Try it | Given the records below, set each one down again exactly as it reads.

The data |
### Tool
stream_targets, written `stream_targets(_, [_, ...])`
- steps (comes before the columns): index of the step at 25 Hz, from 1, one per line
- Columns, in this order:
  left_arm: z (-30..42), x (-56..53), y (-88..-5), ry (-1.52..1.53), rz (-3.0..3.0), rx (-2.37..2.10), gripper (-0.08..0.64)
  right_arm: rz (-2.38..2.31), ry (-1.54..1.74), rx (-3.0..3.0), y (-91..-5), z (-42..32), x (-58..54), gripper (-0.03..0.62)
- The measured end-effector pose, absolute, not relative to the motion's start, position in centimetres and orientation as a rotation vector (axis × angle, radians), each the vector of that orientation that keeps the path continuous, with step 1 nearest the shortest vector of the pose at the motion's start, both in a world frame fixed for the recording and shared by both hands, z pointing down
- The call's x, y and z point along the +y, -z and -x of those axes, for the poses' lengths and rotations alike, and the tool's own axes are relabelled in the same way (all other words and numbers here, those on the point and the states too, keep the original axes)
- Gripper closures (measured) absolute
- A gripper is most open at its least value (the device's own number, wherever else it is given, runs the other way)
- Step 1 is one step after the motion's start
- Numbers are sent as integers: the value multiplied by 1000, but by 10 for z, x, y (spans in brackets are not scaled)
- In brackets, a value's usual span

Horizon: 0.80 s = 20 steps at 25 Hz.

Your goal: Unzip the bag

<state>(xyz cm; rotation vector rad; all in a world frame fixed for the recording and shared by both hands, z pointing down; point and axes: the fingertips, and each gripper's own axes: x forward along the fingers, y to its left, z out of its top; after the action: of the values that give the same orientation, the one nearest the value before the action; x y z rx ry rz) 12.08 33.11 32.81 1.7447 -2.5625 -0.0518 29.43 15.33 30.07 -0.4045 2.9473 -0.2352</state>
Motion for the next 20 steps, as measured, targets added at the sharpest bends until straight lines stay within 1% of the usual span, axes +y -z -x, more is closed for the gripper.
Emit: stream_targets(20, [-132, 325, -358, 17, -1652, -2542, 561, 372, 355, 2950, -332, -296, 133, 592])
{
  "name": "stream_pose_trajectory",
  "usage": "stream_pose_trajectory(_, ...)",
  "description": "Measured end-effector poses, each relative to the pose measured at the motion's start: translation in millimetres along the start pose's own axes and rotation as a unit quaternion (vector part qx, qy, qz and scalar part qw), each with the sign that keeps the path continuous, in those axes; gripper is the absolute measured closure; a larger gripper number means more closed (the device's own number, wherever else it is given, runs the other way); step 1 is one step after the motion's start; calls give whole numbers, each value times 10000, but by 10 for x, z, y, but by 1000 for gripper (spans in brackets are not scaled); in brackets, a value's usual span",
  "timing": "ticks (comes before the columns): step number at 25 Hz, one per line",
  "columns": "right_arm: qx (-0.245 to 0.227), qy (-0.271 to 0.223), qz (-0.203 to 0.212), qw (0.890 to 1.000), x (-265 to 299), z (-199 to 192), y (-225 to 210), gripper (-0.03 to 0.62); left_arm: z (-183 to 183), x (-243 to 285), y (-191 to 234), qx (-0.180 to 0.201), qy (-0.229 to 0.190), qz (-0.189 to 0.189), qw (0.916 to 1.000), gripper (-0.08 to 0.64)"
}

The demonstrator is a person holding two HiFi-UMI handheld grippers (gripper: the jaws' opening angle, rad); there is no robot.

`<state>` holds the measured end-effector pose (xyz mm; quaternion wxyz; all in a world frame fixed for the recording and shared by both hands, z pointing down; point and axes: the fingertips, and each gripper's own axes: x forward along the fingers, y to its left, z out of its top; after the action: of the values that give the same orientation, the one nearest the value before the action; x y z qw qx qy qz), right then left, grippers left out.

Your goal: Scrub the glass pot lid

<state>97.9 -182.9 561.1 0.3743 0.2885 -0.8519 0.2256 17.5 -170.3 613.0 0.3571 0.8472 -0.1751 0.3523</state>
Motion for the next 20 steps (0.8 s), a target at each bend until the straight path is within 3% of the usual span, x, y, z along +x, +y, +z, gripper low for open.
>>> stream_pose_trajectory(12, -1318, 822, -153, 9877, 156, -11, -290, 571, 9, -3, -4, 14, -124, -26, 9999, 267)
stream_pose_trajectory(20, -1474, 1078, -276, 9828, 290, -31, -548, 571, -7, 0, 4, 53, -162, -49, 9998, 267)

Problem solution |
### Tool
stream_targets, written `stream_targets(_, [_, ...])`
- steps (comes before the columns): index of the step at 25 Hz, from 1, one per line
- Columns, in this order:
  left_arm: z (-30..42), x (-56..53), y (-88..-5), ry (-1.52..1.53), rz (-3.0..3.0), rx (-2.37..2.10), gripper (-0.08..0.64)
  right_arm: rz (-2.38..2.31), ry (-1.54..1.74), rx (-3.0..3.0), y (-91..-5), z (-42..32), x (-58..54), gripper (-0.03..0.62)
- The measured end-effector pose, absolute, not relative to the motion's start, position in centimetres and orientation as a rotation vector (axis × angle, radians), each the vector of that orientation that keeps the path continuous, with step 1 nearest the shortest vector of the pose at the motion's start, both in a world frame fixed for the recording and shared by both hands, z pointing down
- The call's x, y and z point along the +y, -z and -x of those axes, for the poses' lengths and rotations alike, and the tool's own axes are relabelled in the same way (all other words and numbers here, those on the point and the states too, keep the original axes)
- Gripper closures (measured) absolute
- A gripper is most open at its least value (the device's own number, wherever else it is given, runs the other way)
- Step 1 is one step after the motion's start
- Numbers are sent as integers: the value multiplied by 1000, but by 10 for z, x, y (spans in brackets are not scaled)
- In brackets, a value's usual span

Horizon: 0.80 s = 20 steps at 25 Hz.

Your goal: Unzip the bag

<state>(xyz cm; rotation vector rad; all in a world frame fixed for the recording and shared by both hands, z pointing down; point and axes: the fingertips, and each gripper's own axes: x forward along the fingers, y to its left, z out of its top; after the action: of the values that give the same orientation, the one nearest the value before the action; x y z rx ry rz) 12.08 33.11 32.81 1.7447 -2.5625 -0.0518 29.43 15.33 30.07 -0.4045 2.9473 -0.2352</state>
Motion for the next 20 steps, as measured, targets added at the sharpest bends until straight lines stay within 1% of the usual span, axes +y -z -x, more is closed for the gripper.
Emit: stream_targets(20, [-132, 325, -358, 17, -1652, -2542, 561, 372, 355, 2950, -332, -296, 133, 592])
{
  "name": "stream_pose_trajectory",
  "usage": "stream_pose_trajectory(_, ...)",
  "description": "Measured end-effector poses, each relative to the pose measured at the motion's start: translation in millimetres along the start pose's own axes and rotation as a unit quaternion (vector part qx, qy, qz and scalar part qw), each with the sign that keeps the path continuous, in those axes; gripper is the absolute measured closure; a larger gripper number means more closed (the device's own number, wherever else it is given, runs the other way); step 1 is one step after the motion's start; calls give whole numbers, each value times 10000, but by 10 for x, z, y, but by 1000 for gripper (spans in brackets are not scaled); in brackets, a value's usual span",
  "timing": "ticks (comes before the columns): step number at 25 Hz, one per line",
  "columns": "right_arm: qx (-0.245 to 0.227), qy (-0.271 to 0.223), qz (-0.203 to 0.212), qw (0.890 to 1.000), x (-265 to 299), z (-199 to 192), y (-225 to 210), gripper (-0.03 to 0.62); left_arm: z (-183 to 183), x (-243 to 285), y (-191 to 234), qx (-0.180 to 0.201), qy (-0.229 to 0.190), qz (-0.189 to 0.189), qw (0.916 to 1.000), gripper (-0.08 to 0.64)"
}

The demonstrator is a person holding two HiFi-UMI handheld grippers (gripper: the jaws' opening angle, rad); there is no robot.

`<state>` holds the measured end-effector pose (xyz mm; quaternion wxyz; all in a world frame fixed for the recording and shared by both hands, z pointing down; point and axes: the fingertips, and each gripper's own axes: x forward along the fingers, y to its left, z out of its top; after the action: of the values that give the same orientation, the one nearest the value before the action; x y z qw qx qy qz), right then left, grippers left out.

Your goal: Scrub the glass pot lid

<state>97.9 -182.9 561.1 0.3743 0.2885 -0.8519 0.2256 17.5 -170.3 613.0 0.3571 0.8472 -0.1751 0.3523</state>
Motion for the next 20 steps (0.8 s), a target at each bend until the straight path is within 3% of the usual span, x, y, z along +x, +y, +z, gripper low for open.
>>> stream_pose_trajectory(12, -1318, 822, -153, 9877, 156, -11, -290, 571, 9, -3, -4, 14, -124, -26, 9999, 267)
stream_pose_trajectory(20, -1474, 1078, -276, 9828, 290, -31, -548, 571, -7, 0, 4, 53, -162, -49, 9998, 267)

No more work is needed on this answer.